# Convolution help.

by seang
Tags: convolution
 P: 185 I'm having trouble understanding convolution. In particular, in convolving h(t) and x(t), I have no idea what to do when x(t) = u(t-1). So for example, if h(t) = exp(-at)u(t) an x(t) = u(t-1). Is this even the right set up? I don't think it is. $$\int_o^t e^{-a(t-T)}u(t-1)dT$$ the other idea I had was $$\int_1^t e^{-a(t-T)}u(t)dT$$ but I doubt this too. Help?
 P: 113 lemme just be clear about your notation. Is this right? $$x(t) = u(t-1)$$ where $u(t)$ is the unit step function, ie: $$u(x) = \left \lbracket \begin{array}{cc} 0 & \mbox{if } x<0 \\ 1 & \mbox{if } x \geq 0 \\ \end{array} \right.$$ and $$h(t) = e^{-at}u(t)$$. the convolution of x and h, denoted $x \ast h$, is given by, $$(x \ast h)(t) = \int_{-\infty}^{\infty}x(T)h(t - T)dT$$ Also, convolution is commutative so $x \ast h = h \ast x$. Therefore choose the one that makes your calculation easier. From your post it looks like you chose $x \ast h$ your first goal is to come up with the correct expressions for $$h(t - T) = \ ?? [/itex] [tex]x(T) = \ ??$$
 P: 185 $$h(t - T) = e^{-a(t-T)}$$ $$x(T) = u(T-1)$$ Maybe?

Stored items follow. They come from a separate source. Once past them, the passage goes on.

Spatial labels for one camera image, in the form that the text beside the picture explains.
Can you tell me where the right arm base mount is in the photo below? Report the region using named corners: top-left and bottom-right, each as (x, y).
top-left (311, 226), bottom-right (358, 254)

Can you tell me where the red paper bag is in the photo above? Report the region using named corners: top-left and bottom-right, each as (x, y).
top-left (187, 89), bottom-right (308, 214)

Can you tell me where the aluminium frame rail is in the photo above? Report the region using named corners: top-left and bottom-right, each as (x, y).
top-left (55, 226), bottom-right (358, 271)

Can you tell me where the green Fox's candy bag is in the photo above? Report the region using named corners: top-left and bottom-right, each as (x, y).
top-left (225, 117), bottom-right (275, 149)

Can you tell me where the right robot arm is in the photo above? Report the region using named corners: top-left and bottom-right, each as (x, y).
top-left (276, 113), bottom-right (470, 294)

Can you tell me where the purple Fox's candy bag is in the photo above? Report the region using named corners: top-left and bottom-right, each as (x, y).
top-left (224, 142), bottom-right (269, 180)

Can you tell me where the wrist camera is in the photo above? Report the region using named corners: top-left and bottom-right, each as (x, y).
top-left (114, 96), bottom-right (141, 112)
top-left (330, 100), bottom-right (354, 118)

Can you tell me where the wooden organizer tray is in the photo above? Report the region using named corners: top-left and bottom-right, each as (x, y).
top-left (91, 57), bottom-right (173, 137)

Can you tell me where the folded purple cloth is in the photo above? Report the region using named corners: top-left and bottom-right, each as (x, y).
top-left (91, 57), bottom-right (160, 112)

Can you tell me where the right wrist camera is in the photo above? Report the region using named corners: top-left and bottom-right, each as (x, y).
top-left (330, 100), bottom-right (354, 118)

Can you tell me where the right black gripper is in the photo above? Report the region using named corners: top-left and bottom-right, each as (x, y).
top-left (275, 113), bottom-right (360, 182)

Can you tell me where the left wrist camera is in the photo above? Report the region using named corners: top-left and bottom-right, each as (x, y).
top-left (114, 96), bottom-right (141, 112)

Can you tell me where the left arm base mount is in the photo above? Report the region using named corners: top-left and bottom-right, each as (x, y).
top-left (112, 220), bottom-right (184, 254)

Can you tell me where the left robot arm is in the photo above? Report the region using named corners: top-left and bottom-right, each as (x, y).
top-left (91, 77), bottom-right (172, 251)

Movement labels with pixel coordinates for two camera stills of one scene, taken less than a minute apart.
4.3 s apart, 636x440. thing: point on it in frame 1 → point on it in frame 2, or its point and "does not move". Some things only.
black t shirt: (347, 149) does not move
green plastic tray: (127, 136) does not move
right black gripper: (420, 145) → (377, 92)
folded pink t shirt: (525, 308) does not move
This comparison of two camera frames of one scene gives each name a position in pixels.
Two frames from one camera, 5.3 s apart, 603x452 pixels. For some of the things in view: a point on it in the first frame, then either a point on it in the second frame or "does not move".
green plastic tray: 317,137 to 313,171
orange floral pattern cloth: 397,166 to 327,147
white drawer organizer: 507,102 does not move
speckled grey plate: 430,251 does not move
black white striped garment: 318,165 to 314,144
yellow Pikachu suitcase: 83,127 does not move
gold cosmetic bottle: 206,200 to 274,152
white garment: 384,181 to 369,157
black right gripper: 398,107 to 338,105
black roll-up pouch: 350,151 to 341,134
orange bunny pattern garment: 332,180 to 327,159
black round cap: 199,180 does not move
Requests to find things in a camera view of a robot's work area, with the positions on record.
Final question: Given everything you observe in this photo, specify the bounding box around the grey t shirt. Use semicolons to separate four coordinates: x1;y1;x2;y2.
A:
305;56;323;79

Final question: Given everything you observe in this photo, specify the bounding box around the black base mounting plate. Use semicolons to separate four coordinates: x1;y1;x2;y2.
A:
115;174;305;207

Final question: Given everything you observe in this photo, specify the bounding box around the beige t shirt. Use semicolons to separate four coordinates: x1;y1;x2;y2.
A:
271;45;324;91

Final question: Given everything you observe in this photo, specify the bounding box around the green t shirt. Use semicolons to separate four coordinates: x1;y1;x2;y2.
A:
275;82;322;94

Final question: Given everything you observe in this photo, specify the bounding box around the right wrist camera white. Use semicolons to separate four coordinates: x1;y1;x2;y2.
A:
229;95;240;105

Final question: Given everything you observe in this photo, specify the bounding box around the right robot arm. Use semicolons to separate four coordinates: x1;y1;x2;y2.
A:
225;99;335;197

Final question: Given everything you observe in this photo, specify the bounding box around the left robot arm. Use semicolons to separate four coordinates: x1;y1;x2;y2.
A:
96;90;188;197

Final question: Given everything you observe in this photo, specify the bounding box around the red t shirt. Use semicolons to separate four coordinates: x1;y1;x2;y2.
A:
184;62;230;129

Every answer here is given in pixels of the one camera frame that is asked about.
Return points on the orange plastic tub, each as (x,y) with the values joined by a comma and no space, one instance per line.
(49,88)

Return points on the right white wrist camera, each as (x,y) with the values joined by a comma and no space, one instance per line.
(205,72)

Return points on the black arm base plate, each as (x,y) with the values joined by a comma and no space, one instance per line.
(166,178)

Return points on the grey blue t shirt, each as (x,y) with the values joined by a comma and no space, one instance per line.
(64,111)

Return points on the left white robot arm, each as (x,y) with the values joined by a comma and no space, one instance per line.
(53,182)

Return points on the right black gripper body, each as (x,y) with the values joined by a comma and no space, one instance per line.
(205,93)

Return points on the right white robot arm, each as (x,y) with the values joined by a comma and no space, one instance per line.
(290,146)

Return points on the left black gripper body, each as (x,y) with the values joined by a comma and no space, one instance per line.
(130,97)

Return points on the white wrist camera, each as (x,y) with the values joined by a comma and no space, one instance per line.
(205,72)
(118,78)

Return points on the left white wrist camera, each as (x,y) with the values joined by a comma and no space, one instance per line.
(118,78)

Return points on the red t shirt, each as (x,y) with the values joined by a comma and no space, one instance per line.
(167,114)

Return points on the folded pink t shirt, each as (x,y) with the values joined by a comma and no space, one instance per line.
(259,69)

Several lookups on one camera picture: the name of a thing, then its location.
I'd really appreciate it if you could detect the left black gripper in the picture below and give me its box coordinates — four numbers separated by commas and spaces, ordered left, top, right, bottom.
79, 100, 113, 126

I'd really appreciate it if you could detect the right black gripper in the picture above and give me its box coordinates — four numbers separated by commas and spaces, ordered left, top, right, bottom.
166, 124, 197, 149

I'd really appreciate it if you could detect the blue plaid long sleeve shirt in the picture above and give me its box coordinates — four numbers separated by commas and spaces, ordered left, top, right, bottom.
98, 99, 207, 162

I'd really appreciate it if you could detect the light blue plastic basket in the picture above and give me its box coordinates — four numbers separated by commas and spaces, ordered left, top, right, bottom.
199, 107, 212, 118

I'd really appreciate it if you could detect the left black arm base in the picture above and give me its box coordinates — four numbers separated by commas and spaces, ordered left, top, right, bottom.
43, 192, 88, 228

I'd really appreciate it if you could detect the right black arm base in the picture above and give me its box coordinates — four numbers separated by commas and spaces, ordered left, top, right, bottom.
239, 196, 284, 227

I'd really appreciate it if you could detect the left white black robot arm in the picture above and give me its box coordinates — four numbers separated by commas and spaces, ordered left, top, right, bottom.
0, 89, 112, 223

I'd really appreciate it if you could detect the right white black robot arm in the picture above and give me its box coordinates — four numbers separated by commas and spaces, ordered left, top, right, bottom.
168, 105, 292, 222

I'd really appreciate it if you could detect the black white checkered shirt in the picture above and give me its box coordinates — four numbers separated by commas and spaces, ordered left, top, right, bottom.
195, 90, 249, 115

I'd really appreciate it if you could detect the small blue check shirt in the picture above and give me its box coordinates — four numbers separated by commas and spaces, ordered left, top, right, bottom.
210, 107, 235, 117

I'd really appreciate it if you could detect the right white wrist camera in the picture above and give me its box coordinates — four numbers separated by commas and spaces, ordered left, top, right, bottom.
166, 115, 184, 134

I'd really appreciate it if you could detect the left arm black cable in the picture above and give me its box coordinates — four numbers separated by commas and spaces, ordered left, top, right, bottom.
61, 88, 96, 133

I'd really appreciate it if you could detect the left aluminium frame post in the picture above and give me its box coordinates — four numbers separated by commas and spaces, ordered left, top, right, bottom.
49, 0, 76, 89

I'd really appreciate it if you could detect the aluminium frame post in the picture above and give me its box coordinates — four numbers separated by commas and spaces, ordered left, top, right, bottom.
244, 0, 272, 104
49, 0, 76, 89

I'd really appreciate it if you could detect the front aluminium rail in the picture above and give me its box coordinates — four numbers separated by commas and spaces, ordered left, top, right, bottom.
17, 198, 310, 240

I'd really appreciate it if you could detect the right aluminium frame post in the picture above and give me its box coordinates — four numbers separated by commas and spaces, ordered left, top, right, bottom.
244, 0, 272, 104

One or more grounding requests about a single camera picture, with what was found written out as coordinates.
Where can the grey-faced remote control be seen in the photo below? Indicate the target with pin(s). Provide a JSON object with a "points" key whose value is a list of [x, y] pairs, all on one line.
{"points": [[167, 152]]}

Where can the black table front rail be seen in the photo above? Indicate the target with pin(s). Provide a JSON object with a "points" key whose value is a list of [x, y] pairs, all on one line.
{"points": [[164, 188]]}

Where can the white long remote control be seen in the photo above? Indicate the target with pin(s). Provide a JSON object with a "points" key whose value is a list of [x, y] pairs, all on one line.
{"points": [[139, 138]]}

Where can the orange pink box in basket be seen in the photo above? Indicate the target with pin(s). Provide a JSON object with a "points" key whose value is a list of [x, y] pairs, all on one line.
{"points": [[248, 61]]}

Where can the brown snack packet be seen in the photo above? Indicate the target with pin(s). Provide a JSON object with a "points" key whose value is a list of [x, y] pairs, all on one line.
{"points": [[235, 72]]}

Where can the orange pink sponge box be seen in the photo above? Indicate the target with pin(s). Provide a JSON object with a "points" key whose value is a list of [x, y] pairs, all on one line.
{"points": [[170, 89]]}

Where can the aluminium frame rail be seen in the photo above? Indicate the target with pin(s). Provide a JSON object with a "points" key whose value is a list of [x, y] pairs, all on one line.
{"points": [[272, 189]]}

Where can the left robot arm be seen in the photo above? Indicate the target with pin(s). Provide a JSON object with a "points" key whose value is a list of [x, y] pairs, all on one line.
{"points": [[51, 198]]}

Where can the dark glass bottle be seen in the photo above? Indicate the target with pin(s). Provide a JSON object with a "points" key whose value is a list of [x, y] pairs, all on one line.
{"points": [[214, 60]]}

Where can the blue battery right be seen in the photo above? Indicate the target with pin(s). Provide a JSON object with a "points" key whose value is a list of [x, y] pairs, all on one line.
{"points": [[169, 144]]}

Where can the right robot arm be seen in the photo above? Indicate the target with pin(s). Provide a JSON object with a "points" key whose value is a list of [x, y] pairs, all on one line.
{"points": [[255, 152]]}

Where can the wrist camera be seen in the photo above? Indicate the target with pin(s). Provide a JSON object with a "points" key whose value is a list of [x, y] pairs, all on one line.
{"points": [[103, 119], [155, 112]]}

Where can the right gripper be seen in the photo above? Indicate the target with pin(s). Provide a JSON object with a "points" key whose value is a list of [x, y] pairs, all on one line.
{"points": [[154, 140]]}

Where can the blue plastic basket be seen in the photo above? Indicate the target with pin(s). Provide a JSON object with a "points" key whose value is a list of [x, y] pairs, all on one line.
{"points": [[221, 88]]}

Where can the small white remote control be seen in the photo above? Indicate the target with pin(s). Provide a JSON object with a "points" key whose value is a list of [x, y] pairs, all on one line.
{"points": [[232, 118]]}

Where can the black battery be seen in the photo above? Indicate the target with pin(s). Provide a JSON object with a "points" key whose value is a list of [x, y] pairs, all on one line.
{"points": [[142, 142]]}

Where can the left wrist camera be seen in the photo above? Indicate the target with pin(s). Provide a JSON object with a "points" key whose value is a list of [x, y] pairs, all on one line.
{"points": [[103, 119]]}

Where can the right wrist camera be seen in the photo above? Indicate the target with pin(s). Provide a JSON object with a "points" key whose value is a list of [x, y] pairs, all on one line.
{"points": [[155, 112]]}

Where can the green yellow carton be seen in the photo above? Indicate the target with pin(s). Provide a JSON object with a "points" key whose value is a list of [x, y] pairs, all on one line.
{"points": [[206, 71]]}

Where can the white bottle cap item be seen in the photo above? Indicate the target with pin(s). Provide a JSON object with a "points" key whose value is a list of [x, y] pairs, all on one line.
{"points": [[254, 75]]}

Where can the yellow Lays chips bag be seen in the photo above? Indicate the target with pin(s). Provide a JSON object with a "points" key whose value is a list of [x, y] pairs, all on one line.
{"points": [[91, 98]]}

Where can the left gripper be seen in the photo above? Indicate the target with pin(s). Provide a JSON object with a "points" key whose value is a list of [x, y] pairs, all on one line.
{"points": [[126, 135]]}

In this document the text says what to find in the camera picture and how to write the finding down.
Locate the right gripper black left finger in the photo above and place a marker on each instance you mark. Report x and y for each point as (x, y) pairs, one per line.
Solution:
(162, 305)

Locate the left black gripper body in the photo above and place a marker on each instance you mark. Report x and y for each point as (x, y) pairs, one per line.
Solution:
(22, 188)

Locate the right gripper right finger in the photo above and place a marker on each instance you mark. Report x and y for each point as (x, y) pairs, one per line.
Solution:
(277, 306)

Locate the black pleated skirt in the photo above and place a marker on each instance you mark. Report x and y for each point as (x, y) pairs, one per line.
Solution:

 P: 113 Convolution help. In your first post you said $h(t) = e^{-at}u(t)$. What happened to $u$ in $h(t-T)$? Thats the correct expression for x(T). What's $u(t)$? Is it the unit step function?
 P: 113 yes. recall from algebra that the graph of $u(t-1)$ is the graph of $u(t)$ shifted to the right 1 unit. If $f,g,$ and $h$ are functions such that $f(t) = g(t)h(t)$, and $a$ is a real number, then $f(t-a) = g(t-a)h(t-a)$. Use this to come up with an expression for $h(t-T)$.
 P: 185 I feel like a n00bie. So $$h(t - T) = e^{-a(t-1)}$$?
 P: 113 $$h(t) = e^{-at}u(t)$$ to get $h(t-T)$ replace all instances of $t$ with $t-T$
 P: 185 so h(t-T): $$h(t-T) = e^{-a(t-T)}u(t-T)}$$ forgive me its late and I'm having a really hard time understanding this.
 P: 113 yes now you can substitute the expresions for $x(T)$ and $h(t-T)$ in the convolution integral.